[SiSoft] AMD monster APU?

Page 4 - Seeking answers? Join the AnandTech community: where nearly half-a-million members share solutions and discuss the latest tech.

DrMrLordX

Lifer
Apr 27, 2000
21,813
11,168
136
There is nothing there indicating any need to change chip designs for EMIB. The whole point of EMIB is that you mix and match anything in an EMIB package and it uses standard flip chip bumps and microbumps to connect chips, stated in your own link.

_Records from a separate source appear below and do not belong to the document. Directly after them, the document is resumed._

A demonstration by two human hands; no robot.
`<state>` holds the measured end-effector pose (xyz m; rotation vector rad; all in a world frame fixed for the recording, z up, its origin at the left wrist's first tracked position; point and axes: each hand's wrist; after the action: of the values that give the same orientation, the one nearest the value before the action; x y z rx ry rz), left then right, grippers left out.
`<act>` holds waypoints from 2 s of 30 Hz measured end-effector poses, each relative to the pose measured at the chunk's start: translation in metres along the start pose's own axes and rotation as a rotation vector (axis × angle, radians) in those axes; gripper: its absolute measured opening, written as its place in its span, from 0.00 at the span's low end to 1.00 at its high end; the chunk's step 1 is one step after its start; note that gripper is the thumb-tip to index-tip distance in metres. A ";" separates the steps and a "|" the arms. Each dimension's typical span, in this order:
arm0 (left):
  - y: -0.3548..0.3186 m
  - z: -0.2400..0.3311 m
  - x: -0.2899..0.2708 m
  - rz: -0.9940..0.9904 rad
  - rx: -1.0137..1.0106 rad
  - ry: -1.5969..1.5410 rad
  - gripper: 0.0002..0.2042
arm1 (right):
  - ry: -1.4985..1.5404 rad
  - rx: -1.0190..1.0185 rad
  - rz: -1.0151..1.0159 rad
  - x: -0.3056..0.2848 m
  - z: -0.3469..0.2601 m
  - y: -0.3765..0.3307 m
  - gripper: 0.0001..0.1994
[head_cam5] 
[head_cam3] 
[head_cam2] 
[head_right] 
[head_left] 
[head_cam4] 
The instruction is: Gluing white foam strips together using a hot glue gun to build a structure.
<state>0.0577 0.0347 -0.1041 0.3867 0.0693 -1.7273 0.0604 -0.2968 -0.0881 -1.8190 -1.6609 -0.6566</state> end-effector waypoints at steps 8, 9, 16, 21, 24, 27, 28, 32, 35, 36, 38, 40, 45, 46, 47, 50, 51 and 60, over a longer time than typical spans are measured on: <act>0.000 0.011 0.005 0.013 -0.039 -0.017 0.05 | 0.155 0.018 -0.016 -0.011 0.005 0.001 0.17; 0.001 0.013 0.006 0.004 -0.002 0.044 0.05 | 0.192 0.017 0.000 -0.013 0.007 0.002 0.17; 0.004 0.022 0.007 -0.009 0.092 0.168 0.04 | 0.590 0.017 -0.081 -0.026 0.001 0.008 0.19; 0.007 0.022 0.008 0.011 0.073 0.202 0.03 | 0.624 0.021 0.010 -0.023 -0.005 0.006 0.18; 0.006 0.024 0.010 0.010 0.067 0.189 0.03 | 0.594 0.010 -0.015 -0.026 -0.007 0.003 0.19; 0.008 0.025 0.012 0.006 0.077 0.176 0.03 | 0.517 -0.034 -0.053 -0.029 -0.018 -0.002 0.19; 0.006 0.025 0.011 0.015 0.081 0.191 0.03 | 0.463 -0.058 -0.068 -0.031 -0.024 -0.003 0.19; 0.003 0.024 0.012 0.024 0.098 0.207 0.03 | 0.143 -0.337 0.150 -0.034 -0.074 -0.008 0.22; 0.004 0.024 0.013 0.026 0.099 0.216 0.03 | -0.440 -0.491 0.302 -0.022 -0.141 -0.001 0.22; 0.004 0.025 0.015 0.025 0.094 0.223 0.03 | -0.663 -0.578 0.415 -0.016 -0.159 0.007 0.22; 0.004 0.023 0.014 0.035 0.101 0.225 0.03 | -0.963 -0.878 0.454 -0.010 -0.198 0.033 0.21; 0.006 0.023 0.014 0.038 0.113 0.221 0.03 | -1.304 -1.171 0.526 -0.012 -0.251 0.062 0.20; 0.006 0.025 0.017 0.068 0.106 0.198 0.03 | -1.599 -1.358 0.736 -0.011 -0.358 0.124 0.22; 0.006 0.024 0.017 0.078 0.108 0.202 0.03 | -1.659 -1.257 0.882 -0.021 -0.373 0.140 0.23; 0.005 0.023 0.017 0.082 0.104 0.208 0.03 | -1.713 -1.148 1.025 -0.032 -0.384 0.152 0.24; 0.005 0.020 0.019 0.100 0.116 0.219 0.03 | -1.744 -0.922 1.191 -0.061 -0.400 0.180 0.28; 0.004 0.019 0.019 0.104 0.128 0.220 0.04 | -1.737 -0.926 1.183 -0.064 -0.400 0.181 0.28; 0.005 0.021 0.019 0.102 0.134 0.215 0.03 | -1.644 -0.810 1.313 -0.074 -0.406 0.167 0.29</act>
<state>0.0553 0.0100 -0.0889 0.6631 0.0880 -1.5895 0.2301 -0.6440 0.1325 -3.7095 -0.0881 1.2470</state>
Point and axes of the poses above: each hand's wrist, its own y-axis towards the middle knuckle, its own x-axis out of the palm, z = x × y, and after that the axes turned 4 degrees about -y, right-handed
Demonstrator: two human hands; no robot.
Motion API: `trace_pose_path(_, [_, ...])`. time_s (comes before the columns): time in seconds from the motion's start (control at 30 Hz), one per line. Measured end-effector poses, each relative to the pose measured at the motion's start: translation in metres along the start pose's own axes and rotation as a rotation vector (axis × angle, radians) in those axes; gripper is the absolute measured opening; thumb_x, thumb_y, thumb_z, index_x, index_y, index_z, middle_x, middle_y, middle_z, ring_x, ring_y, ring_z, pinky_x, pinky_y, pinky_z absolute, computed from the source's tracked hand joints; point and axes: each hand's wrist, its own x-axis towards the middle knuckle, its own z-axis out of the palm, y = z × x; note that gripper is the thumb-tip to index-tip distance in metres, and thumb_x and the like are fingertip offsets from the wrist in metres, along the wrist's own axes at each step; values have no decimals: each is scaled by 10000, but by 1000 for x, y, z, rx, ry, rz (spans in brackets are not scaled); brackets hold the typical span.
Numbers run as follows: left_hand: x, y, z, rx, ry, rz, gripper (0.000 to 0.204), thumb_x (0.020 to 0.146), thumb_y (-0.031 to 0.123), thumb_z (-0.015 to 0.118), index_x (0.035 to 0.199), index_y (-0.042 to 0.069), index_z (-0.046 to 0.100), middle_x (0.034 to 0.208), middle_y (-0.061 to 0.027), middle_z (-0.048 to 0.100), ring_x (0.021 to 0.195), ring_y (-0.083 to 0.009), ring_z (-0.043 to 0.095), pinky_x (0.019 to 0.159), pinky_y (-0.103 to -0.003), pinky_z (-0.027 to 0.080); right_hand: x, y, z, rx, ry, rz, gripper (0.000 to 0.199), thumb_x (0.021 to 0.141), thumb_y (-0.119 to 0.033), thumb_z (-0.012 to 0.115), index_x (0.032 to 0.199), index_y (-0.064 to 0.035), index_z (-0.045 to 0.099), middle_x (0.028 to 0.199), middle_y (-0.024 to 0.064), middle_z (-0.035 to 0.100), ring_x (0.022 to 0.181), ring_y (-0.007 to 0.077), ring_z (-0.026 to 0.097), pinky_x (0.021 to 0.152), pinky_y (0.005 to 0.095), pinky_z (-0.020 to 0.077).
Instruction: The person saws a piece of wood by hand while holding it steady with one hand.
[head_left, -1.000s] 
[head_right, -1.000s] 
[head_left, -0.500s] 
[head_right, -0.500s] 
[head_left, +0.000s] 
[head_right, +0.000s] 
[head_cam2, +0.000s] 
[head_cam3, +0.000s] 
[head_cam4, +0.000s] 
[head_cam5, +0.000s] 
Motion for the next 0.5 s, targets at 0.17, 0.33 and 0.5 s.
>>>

That surprises me. EMIB appears to be topologically incompatible with standard flip chip bumps/microbumps since it connects dice at the edge rather than in the physical areas where you have those bumps/microbumps. It was my understanding that any dice utilizing EMIB would have to be designed from the ground-up to a). work with EMIB at all and b). work within the desired configuration.
 

krumme

Diamond Member
Oct 9, 2009
5,956
1,595
136
There's no problem.
It's 4/8 RR + Vega32/28 on the same package.
Vega32/28 is connected using PCIe link, just as usual GPU.
It's KBL-G, but with a better GPU and without Intel tax.
Yeaa. Its an understatement to write they absolutely need this in their mobile lineup. Pascal killed the miniscule pieces that was left outside of apple.
 

krumme

Diamond Member
Oct 9, 2009
5,956
1,595
136
Kbl g and this is also signs the mobile dgpu market largely, at last, is comming to an end. Took some time an and demanded hbm2 and an entirely new cpu arch and some innovative packaging from Intel.
7nm will bring it to 99% igpu coverage.
 

PeterScott

Platinum Member
Jul 7, 2017
2,605
1,540
136
That surprises me. EMIB appears to be topologically incompatible with standard flip chip bumps/microbumps since it connects dice at the edge rather than in the physical areas where you have those bumps/microbumps. It was my understanding that any dice utilizing EMIB would have to be designed from the ground-up to a). work with EMIB at all and b). work within the desired configuration.

What gives you that idea?

EMIB would be almost unworkable if it was limited to connecting only the edges of the die, rather than the bottom of it.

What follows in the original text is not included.